The problem ->
Look through the records below, and copy out every line that holds the string "coords".

Extracted data ->

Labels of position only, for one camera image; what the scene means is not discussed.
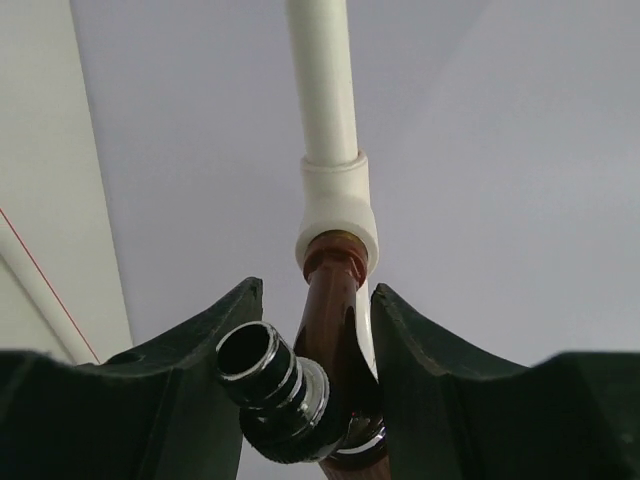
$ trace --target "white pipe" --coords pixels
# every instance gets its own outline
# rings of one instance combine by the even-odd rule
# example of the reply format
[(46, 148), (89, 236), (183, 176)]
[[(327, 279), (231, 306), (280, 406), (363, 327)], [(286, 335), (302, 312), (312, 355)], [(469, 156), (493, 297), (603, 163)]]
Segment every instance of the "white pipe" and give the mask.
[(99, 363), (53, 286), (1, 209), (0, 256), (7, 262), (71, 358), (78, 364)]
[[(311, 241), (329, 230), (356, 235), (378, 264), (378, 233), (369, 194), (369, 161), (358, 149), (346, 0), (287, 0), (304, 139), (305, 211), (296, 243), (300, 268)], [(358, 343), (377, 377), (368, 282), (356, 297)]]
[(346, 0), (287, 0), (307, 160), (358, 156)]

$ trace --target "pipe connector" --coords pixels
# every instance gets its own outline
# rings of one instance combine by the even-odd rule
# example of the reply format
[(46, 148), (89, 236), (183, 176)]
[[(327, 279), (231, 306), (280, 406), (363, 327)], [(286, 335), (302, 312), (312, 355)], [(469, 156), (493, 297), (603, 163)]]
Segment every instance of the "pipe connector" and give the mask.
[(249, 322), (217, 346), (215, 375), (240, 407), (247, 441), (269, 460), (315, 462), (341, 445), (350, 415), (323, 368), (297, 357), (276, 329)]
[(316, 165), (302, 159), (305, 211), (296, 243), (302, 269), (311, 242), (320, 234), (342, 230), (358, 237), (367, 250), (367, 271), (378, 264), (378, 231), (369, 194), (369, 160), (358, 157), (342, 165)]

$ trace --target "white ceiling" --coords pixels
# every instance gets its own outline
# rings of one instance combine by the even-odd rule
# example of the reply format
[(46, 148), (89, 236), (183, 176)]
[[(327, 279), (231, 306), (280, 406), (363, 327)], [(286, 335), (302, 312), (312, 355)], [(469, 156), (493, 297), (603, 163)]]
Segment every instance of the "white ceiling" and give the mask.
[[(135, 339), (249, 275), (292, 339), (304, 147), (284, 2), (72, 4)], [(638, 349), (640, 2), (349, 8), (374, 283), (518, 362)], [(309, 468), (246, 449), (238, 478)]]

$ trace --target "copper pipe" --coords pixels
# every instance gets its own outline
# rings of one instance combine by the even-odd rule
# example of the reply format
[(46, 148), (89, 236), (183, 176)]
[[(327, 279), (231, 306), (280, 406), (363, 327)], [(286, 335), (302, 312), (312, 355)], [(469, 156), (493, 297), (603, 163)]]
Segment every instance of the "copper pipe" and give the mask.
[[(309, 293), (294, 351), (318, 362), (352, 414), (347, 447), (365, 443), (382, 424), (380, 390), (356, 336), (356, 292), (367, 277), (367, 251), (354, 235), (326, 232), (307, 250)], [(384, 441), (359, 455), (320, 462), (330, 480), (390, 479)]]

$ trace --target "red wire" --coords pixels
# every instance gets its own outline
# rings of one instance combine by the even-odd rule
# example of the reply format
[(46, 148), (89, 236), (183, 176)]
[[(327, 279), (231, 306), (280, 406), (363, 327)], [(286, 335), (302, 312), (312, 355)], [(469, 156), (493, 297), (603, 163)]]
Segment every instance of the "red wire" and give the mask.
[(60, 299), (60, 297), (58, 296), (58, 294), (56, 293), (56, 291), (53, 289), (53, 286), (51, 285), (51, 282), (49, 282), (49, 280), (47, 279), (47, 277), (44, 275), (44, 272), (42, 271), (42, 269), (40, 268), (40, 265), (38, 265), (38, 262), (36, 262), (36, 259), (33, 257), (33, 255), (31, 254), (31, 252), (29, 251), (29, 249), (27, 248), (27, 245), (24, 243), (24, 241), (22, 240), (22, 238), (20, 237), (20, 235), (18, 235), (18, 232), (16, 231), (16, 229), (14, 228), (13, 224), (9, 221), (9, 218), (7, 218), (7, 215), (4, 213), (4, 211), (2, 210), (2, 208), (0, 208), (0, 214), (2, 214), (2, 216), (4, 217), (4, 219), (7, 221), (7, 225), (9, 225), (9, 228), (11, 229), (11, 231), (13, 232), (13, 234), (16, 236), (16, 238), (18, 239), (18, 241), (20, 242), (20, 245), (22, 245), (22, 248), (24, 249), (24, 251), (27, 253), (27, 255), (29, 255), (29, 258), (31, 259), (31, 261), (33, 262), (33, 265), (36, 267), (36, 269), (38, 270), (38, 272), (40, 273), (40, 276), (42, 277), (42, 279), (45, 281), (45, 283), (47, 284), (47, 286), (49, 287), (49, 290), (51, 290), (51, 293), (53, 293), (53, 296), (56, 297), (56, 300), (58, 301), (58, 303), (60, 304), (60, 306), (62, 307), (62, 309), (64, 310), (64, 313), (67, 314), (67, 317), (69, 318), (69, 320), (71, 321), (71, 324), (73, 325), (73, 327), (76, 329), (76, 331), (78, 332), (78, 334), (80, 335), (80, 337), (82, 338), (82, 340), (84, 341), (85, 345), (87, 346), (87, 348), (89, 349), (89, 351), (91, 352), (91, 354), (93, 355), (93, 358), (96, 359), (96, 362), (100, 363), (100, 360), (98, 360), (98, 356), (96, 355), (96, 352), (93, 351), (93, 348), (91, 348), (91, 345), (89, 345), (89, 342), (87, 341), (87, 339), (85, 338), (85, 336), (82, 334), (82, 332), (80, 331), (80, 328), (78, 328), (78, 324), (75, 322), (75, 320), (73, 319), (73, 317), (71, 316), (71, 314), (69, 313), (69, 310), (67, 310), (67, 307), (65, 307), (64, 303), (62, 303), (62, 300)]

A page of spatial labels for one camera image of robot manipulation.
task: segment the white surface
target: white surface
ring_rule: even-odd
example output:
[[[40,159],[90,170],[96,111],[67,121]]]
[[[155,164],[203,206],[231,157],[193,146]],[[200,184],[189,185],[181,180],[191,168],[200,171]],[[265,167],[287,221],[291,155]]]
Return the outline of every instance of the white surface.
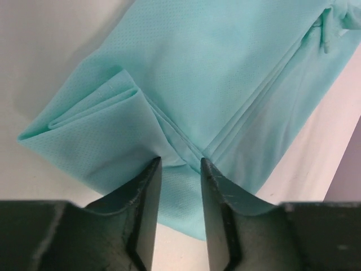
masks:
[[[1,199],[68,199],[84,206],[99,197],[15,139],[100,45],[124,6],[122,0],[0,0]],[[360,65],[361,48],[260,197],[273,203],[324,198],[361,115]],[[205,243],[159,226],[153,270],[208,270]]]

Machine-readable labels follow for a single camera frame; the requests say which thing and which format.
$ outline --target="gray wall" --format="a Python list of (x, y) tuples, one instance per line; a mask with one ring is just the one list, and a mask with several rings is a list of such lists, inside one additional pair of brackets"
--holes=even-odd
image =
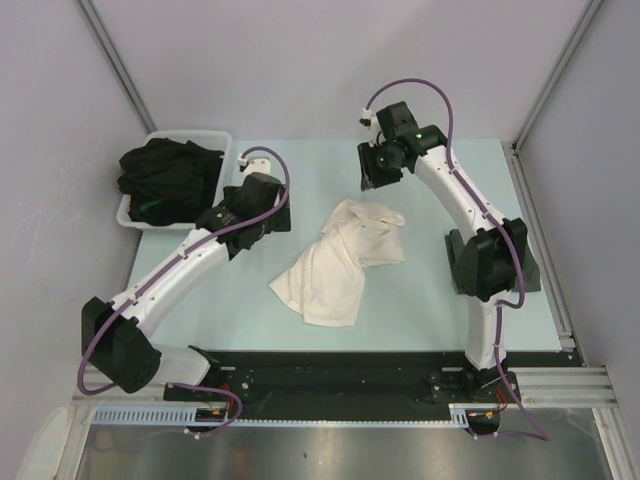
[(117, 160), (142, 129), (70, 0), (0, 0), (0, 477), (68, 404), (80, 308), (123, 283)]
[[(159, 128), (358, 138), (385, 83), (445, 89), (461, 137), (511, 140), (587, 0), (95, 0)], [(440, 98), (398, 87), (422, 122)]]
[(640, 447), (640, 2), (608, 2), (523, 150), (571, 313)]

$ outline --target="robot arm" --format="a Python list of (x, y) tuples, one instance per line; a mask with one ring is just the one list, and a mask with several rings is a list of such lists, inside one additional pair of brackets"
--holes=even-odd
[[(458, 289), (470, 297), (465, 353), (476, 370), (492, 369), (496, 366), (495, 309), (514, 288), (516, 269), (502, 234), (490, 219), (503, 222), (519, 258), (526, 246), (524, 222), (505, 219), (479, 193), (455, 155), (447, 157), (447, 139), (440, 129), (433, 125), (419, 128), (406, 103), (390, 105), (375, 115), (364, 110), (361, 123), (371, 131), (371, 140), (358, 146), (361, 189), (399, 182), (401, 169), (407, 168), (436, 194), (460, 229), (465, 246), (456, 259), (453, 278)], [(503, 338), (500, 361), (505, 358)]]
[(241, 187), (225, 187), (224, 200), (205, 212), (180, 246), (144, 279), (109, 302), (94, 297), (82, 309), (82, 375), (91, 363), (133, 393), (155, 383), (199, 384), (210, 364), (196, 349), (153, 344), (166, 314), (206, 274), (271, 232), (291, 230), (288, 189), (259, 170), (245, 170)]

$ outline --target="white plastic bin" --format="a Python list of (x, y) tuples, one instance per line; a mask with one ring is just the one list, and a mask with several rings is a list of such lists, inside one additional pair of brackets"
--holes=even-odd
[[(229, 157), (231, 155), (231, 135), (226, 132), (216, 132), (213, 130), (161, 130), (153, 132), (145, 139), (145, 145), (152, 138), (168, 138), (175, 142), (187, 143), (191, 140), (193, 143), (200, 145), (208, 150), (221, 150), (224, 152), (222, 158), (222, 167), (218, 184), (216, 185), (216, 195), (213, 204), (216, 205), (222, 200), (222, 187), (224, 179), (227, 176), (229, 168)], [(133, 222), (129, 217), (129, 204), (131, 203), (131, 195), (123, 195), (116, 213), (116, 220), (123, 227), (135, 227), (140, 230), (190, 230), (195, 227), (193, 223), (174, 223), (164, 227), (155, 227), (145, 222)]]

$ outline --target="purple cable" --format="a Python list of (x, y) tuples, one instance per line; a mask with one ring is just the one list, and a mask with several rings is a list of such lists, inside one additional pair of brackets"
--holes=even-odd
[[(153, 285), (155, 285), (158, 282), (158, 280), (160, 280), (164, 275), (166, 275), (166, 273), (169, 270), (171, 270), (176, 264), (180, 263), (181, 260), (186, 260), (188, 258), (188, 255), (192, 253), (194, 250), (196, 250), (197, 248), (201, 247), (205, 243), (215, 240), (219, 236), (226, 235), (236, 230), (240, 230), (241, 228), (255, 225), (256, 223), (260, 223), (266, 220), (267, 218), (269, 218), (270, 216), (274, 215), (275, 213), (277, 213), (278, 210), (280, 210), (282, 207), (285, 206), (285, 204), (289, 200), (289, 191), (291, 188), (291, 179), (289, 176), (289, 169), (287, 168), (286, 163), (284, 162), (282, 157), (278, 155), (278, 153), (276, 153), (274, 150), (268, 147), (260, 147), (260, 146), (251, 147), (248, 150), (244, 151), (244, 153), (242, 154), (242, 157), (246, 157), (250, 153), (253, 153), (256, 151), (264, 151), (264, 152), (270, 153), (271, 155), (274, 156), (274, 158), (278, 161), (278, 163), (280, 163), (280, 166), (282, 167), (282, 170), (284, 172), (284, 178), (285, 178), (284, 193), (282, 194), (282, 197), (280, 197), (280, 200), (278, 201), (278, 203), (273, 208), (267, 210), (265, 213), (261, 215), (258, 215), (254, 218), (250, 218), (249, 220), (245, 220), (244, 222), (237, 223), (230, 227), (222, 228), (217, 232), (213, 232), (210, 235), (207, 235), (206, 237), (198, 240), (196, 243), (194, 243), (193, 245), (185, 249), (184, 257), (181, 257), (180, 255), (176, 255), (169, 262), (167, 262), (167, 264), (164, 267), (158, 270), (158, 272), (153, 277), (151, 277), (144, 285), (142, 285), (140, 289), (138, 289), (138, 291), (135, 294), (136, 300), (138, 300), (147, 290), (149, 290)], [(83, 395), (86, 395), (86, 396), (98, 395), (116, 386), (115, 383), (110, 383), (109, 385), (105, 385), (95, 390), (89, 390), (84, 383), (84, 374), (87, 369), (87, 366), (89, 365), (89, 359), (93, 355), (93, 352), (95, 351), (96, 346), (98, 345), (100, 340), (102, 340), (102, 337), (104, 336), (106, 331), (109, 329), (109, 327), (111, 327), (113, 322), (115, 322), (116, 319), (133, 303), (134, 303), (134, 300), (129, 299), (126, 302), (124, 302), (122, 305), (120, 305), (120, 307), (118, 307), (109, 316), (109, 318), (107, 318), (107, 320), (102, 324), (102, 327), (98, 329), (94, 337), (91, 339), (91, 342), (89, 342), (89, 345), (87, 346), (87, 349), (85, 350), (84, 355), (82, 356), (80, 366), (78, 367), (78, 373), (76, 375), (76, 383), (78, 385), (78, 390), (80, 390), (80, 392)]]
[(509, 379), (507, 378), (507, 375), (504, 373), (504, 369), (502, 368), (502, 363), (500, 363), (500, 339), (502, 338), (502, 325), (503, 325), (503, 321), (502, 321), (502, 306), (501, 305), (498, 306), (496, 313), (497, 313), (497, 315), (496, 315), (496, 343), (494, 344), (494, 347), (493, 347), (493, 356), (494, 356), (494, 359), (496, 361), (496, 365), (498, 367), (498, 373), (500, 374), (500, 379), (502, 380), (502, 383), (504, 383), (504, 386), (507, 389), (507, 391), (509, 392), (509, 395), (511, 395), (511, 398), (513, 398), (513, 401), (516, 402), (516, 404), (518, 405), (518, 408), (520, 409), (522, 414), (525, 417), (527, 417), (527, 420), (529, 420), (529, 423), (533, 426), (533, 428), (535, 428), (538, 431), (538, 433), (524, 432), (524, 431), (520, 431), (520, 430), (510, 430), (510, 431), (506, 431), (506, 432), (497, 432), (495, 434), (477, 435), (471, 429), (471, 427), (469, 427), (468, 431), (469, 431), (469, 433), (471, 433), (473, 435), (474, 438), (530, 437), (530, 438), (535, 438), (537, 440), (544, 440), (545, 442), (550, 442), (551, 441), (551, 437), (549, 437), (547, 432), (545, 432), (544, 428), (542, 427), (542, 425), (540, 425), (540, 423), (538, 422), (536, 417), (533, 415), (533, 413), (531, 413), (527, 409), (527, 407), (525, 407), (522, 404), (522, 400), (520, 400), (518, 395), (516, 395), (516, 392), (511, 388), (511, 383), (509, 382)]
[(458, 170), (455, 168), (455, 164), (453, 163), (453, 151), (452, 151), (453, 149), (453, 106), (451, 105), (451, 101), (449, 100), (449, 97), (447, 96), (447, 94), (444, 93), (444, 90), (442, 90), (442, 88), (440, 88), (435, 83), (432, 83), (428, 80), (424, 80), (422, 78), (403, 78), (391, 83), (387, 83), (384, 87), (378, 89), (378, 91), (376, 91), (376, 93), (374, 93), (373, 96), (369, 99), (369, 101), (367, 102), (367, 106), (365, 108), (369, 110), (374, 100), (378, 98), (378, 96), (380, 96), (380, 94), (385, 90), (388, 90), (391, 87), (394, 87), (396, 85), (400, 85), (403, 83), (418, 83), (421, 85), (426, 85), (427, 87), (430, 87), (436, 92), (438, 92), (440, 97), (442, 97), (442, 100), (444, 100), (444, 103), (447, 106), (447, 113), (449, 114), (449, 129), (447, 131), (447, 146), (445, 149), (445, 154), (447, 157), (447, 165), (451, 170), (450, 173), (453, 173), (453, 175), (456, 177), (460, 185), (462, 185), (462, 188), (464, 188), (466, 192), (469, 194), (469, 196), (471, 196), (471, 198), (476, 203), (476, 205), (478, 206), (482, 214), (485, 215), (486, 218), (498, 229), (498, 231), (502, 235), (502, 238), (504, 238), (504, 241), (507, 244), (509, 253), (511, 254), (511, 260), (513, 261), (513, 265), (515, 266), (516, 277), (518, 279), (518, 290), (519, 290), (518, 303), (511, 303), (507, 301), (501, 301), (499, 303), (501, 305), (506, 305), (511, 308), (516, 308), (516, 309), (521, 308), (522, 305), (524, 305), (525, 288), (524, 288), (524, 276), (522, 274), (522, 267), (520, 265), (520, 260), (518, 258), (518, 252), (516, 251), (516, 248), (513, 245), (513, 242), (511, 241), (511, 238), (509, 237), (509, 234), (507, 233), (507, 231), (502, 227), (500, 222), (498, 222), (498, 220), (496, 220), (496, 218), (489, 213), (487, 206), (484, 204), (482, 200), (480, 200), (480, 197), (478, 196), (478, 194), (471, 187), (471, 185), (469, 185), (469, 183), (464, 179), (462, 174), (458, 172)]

Answer section ->
$ trace --target "white pipe" --coords pixels
$ trace --target "pipe connector" --coords pixels
$ trace --target "white ceiling" --coords pixels
$ trace --target "copper pipe" --coords pixels
$ trace --target "red wire" --coords pixels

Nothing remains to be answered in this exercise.